The end result—which took seven months once the project resumed and was awarded to DVG—is a glorious blend of broadcast and Pro AV technologies that deliver the high-quality production CSU desired. Four Hitachi SK-HD1800-ST cameras are strategically placed throughout the venue. There are also five Panasonic AW-UE150WPJ PTZ cameras, one centered on each wall for special events and one as a slash camera in the northeast corner. Plus, three Marshall CV503 Mini cameras, used on each backboard and for the announcer table, were added to the mix.

A 209-inch LED display on the west wall—as well as displays at concession stands and suites—use the existing Crestron IPTV system to bring video replays to the fans, while the newly installed NewTek 3Play helps with slow-motion and different angles. Located two floors above and situated at midcourt, the control room is a potpourri of Ross equipment, with a 64×64 Ultrix router, Carbonite Ultra production switcher, and XPression graphics with clip server and scoreboard integration. The CSU production team communicates with a Clear-Com intercom system.

There are also two Allen & Heath SQ-5 digital audio mixers (one for broadcast/streaming and one for the PA), improvisational pieces of the install that quite literally turned out to be a better fit. “The original design was for a different manufacturer of digital audio consoles due to their Dante and MADI integration,” explained Eisenberg. “But they suspended manufacturing for 12 months and would not be available in time to meet the project’s timeline. Both [myself] and Kevin Filano [DVG’s engineering manager and project manager on the CSU upgrade] quickly determined the Allen & Heath SQ-5 was an appropriate replacement. Since everything goes through a Ross video router and Allen & Heath stage boxes, we were able to put the router and patching in the amp room, remove the racks from the control room, and control everything remotely from the control room.”
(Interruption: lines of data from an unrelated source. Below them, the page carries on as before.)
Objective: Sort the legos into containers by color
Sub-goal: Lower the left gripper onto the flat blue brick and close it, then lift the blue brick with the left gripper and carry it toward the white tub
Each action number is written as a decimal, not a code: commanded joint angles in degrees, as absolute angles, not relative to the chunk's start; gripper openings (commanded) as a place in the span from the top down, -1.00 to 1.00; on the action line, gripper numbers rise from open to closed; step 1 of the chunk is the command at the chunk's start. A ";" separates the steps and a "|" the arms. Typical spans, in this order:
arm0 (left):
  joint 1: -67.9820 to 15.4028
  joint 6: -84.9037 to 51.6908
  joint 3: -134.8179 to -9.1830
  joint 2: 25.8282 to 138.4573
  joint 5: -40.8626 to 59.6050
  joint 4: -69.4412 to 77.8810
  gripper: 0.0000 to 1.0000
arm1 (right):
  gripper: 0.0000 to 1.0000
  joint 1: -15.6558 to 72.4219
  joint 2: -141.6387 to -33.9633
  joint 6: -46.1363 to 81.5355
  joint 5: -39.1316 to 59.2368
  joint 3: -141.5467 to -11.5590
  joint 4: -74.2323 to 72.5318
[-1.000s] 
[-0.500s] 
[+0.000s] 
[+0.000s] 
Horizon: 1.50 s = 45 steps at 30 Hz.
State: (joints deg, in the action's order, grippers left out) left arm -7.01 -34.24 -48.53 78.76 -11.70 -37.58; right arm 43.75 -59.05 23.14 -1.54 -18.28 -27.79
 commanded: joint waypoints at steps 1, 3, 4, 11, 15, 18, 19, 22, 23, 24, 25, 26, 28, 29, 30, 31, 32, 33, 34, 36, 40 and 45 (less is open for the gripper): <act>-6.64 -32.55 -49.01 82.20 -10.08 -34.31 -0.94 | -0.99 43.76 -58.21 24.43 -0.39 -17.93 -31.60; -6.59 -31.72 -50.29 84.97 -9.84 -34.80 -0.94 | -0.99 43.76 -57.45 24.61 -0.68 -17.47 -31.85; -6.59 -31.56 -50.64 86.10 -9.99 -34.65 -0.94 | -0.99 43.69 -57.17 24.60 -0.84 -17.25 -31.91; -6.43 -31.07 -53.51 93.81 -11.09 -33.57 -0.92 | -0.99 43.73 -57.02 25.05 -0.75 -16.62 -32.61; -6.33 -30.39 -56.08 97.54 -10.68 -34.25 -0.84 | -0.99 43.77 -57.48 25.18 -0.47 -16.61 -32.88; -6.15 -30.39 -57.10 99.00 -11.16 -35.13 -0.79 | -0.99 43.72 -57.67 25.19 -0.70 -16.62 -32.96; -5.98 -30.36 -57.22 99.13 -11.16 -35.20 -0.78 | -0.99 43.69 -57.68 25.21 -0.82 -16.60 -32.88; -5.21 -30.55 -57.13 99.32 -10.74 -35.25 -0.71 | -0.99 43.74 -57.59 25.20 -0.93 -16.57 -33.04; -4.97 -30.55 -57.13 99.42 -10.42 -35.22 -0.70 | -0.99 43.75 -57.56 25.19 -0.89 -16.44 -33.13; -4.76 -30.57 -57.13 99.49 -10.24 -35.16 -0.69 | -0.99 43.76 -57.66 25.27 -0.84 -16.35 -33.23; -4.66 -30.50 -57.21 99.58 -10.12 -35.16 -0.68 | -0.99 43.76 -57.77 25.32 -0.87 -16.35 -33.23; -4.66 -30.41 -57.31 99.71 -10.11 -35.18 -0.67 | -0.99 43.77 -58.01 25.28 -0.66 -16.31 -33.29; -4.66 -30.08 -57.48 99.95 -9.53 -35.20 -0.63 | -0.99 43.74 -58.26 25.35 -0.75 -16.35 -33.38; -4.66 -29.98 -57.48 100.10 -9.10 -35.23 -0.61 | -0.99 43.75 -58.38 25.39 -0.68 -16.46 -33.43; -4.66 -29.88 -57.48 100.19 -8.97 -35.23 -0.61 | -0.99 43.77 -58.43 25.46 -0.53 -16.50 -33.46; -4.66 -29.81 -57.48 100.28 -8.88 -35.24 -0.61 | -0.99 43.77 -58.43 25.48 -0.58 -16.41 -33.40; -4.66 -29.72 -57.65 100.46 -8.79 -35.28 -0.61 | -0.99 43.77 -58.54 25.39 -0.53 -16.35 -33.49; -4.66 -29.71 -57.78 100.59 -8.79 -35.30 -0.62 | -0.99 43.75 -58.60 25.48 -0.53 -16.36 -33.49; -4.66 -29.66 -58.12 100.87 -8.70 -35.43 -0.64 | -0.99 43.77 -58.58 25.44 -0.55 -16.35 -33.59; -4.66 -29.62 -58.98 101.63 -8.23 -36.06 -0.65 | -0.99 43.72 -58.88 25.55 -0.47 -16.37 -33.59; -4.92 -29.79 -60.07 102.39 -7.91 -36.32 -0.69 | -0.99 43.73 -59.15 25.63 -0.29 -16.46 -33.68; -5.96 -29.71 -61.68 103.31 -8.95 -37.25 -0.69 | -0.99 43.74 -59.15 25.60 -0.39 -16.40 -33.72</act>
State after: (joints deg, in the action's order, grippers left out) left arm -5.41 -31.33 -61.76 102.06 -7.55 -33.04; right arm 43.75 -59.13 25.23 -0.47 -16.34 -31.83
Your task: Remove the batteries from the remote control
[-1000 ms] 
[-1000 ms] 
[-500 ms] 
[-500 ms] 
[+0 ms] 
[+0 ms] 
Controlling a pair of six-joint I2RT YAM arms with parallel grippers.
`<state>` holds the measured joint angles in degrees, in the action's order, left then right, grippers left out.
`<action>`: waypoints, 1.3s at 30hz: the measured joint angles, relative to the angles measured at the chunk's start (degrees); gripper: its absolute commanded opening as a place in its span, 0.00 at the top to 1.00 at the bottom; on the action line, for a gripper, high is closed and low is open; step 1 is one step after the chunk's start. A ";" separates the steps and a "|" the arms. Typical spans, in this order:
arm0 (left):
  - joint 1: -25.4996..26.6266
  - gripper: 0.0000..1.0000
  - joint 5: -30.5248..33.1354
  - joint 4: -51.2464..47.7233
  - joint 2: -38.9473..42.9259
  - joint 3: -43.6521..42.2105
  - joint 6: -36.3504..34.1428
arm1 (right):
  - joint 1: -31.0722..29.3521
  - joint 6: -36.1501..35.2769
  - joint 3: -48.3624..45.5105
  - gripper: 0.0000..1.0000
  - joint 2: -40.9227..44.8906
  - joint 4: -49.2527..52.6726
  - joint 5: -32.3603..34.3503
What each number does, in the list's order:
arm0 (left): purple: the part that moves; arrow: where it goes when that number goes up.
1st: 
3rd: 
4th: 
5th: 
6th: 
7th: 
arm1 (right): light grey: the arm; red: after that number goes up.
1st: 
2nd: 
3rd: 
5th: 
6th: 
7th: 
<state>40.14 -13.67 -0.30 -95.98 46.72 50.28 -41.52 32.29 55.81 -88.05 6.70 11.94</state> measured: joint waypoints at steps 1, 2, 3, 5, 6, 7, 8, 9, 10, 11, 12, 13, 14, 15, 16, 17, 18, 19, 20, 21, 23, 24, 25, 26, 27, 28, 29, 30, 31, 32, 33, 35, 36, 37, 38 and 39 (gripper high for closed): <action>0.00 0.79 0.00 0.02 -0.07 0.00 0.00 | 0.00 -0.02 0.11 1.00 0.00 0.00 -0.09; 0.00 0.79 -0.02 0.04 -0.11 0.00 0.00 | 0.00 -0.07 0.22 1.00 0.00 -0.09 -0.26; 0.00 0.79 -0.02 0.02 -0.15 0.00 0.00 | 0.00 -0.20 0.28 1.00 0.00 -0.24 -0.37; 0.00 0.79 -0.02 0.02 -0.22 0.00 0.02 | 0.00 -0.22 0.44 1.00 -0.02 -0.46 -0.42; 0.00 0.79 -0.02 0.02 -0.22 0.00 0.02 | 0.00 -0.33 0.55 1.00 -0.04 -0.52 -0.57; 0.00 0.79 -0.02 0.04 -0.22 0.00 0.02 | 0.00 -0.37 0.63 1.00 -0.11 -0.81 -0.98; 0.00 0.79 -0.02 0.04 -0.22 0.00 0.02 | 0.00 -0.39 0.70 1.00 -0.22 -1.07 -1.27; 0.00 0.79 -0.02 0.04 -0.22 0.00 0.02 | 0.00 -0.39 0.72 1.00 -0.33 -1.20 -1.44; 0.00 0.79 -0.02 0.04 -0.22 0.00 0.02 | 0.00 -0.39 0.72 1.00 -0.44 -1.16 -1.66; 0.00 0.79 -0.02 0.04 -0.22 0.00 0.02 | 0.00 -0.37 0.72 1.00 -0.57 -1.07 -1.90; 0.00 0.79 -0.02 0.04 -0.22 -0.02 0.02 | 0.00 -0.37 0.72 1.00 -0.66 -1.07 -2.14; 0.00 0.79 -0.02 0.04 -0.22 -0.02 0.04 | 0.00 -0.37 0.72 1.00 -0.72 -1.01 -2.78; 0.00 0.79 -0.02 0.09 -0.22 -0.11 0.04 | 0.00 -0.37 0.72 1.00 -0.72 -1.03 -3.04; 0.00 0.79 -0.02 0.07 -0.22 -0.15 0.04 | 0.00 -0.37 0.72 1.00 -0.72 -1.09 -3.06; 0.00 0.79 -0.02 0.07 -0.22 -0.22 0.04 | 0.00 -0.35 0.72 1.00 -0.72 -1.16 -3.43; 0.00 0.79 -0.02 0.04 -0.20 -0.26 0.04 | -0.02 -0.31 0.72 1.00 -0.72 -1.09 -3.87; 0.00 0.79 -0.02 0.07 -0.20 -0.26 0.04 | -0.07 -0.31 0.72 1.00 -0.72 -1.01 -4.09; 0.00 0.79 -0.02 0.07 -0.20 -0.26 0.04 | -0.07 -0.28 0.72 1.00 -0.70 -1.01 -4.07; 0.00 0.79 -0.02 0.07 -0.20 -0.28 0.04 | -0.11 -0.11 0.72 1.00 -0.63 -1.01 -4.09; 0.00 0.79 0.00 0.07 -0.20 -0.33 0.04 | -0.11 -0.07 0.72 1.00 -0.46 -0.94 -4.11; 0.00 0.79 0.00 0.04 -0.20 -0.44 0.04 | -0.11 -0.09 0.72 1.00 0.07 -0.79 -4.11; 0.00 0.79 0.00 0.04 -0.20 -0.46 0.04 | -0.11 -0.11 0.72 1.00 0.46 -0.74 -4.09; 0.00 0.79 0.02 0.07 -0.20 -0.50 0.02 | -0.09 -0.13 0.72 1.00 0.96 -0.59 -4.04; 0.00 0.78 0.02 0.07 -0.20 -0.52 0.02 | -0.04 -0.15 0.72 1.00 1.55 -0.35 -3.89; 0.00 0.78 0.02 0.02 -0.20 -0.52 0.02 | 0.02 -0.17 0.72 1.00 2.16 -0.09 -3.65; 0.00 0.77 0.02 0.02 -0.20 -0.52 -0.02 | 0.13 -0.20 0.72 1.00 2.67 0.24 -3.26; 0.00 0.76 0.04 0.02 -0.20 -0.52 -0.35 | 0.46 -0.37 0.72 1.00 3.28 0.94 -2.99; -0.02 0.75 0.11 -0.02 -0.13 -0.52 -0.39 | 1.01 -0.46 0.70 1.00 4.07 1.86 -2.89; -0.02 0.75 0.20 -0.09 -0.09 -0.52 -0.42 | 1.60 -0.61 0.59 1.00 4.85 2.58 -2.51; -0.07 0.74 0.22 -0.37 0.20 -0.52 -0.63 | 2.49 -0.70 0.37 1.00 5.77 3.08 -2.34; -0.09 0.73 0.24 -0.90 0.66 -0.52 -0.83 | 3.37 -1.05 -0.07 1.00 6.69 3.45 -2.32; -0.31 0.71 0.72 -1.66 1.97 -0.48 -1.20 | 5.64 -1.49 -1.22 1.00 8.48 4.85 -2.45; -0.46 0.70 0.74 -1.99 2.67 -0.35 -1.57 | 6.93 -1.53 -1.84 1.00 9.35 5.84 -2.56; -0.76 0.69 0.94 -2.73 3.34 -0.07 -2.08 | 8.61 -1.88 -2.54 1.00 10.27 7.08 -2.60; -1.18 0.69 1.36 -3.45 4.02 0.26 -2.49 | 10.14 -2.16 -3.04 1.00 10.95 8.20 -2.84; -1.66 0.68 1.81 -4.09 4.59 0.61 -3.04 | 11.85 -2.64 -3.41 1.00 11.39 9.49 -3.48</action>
“Coppin can now produce sporting events of network quality with every modern convenience that we did not have before, thanks to equipment improvements, if not so much for the ability to observe the change in picture quality,” said Smith. “Additionally, we have set up the necessary infrastructure to support future expansion and enhancements to the PEC Arena and outdoor fields. Collaborating with Dave Eisenberg of GHD and Digital Video Group has been a wonderful experience. Dave created an exceptional, cutting-edge production system, and DVG’s integration has been smooth, well-organized, and straightforward.”